* [Task instructions] Every line of the material below, from the top through the line with "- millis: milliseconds", should be reproduced exactly.

* [Extracted information]
------------

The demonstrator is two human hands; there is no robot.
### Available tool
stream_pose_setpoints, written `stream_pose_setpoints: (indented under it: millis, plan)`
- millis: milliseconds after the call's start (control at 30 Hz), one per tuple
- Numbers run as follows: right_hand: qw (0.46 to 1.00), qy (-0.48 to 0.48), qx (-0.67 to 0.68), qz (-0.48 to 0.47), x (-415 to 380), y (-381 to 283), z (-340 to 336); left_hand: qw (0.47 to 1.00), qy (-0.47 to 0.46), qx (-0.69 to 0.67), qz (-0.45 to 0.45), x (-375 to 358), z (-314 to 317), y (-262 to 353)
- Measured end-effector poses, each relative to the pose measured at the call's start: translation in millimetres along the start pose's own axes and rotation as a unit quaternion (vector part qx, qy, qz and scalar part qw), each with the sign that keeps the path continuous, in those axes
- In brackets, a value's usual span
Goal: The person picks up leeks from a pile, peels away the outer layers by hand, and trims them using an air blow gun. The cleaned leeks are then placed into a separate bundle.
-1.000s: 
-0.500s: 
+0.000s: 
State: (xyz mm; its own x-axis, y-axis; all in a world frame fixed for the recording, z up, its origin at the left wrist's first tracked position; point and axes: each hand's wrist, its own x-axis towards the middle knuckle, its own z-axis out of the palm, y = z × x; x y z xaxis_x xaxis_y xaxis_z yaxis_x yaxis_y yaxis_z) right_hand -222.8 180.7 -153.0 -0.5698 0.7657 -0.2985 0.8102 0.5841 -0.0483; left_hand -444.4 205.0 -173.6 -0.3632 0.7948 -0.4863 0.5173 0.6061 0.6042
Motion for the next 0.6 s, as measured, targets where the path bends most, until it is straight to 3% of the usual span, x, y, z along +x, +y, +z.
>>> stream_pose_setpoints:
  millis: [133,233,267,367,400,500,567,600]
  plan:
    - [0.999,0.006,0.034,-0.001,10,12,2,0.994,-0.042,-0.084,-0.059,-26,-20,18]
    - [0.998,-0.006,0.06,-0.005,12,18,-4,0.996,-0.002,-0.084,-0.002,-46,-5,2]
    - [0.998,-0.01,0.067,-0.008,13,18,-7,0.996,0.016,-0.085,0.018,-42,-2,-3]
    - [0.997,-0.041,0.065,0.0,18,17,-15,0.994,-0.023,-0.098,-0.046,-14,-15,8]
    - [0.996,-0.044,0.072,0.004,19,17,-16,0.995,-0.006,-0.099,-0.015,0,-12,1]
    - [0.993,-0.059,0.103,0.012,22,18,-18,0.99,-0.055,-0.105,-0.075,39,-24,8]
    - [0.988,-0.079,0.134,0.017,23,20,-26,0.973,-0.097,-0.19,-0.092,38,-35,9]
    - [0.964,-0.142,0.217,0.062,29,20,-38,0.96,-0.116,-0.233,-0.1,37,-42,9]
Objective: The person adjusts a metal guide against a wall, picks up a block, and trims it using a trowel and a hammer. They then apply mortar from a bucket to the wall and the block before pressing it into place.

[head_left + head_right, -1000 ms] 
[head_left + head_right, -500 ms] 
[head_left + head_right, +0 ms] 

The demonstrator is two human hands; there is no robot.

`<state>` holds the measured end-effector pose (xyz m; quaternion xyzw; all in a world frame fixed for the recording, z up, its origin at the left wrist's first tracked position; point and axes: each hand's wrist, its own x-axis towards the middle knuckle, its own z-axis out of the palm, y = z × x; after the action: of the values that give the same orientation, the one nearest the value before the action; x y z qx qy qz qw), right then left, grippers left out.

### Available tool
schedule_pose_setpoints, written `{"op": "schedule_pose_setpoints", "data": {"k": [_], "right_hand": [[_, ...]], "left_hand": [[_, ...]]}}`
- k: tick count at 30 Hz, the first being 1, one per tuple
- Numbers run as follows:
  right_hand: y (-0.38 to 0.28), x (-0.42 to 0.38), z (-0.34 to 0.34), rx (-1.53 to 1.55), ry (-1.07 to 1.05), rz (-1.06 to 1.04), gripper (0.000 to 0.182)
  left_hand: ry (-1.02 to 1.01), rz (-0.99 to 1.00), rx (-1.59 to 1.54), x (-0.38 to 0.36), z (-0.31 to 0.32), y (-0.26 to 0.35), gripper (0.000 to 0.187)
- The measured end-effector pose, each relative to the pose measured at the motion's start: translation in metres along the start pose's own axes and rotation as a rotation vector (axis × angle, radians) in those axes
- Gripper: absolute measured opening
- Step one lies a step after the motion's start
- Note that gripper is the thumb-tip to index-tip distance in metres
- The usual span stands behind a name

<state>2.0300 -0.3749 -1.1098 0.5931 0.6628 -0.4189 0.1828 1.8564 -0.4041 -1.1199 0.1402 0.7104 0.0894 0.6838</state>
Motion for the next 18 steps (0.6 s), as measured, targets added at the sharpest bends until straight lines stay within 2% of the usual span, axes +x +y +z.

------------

* [Task response]
The demonstrator is two human hands; there is no robot.
### Available tool
stream_pose_setpoints, written `stream_pose_setpoints: (indented under it: millis, plan)`
- millis: milliseconds after the call's start (control at 30 Hz), one per tuple

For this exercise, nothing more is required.